To do: In the listing below, find the line containing "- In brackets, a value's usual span" and the line containing "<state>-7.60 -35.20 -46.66". Repeat exactly those two lines and every line between them.

Given information:
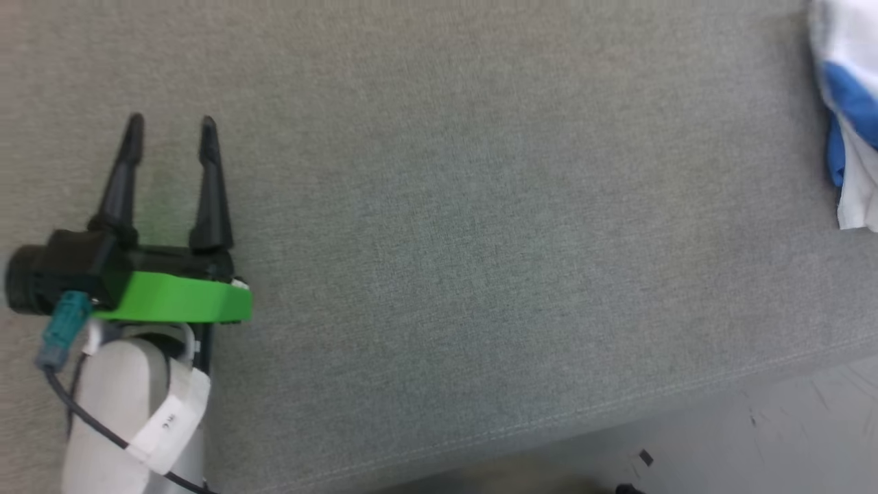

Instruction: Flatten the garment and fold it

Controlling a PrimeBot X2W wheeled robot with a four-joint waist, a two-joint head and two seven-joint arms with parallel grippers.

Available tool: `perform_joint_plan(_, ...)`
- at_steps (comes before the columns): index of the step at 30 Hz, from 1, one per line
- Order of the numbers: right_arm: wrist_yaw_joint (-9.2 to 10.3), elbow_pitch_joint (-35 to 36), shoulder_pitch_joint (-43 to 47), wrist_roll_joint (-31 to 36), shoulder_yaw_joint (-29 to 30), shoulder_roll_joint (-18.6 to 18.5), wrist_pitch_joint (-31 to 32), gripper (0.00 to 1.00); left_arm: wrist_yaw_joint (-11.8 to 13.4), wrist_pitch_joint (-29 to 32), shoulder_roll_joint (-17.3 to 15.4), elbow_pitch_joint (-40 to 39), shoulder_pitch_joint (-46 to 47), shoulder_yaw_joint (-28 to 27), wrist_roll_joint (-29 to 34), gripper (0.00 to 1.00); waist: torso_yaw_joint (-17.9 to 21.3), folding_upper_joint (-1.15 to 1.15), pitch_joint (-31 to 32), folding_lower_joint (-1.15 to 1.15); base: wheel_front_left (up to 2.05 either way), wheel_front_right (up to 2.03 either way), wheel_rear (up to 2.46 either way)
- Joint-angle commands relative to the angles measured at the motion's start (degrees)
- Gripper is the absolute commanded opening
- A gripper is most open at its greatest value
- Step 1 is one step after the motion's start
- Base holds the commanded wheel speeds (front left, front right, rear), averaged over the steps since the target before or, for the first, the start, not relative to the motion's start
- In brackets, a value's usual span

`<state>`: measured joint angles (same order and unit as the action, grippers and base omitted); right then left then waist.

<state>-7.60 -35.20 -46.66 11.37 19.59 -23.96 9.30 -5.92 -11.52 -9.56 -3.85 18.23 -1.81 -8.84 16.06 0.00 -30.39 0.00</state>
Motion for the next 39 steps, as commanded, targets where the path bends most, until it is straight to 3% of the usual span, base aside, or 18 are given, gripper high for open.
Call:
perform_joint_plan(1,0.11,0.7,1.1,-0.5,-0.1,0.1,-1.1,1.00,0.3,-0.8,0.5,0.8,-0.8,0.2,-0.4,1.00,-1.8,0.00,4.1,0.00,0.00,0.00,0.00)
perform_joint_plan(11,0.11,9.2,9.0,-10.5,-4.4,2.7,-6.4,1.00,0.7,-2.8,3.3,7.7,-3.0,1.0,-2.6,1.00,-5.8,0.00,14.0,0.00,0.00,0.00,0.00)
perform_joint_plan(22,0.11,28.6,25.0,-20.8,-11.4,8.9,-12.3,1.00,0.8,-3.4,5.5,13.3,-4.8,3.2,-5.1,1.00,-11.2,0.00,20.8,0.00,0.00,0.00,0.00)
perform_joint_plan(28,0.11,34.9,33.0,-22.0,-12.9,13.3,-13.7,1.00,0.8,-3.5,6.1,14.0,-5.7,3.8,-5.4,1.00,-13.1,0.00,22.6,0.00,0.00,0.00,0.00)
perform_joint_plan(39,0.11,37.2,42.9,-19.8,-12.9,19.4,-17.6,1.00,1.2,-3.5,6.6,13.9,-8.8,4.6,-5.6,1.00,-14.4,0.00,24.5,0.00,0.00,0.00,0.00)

Written solution:
- In brackets, a value's usual span

`<state>`: measured joint angles (same order and unit as the action, grippers and base omitted); right then left then waist.

<state>-7.60 -35.20 -46.66 11.37 19.59 -23.96 9.30 -5.92 -11.52 -9.56 -3.85 18.23 -1.81 -8.84 16.06 0.00 -30.39 0.00</state>

The response to the exercise is complete.